§ REQUIRED WORK
All pictures are to be dropped, and the remaining data set down exactly.

§ MATERIAL PROVIDED
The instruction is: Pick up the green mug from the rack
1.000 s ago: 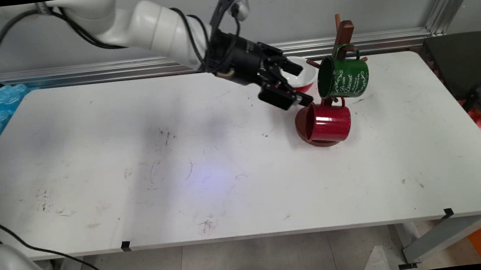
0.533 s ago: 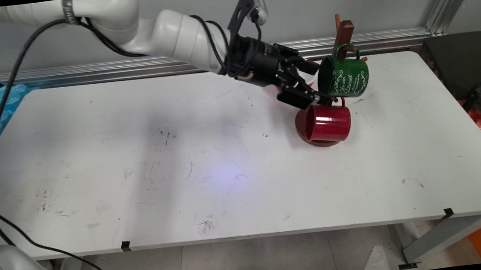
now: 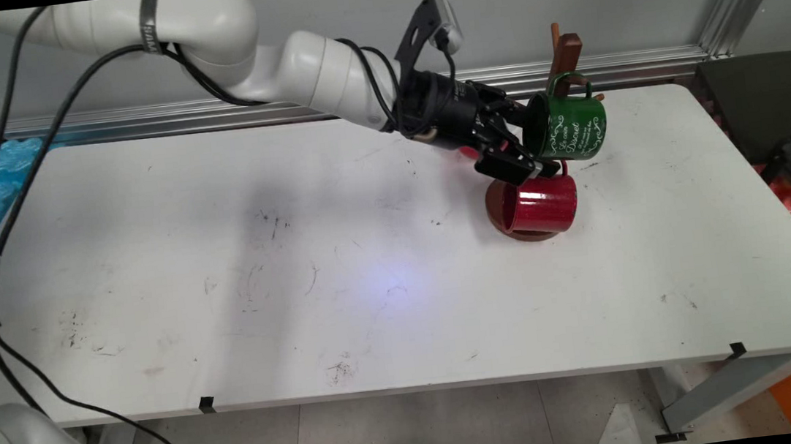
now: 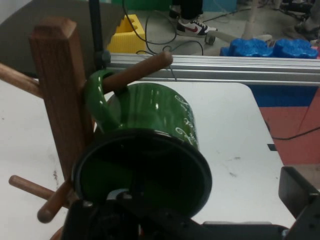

§ TASK ANSWER
The instruction is: Pick up the green mug from the rack
1.000 s ago: 
0.533 s ago: 
now: 
now: 

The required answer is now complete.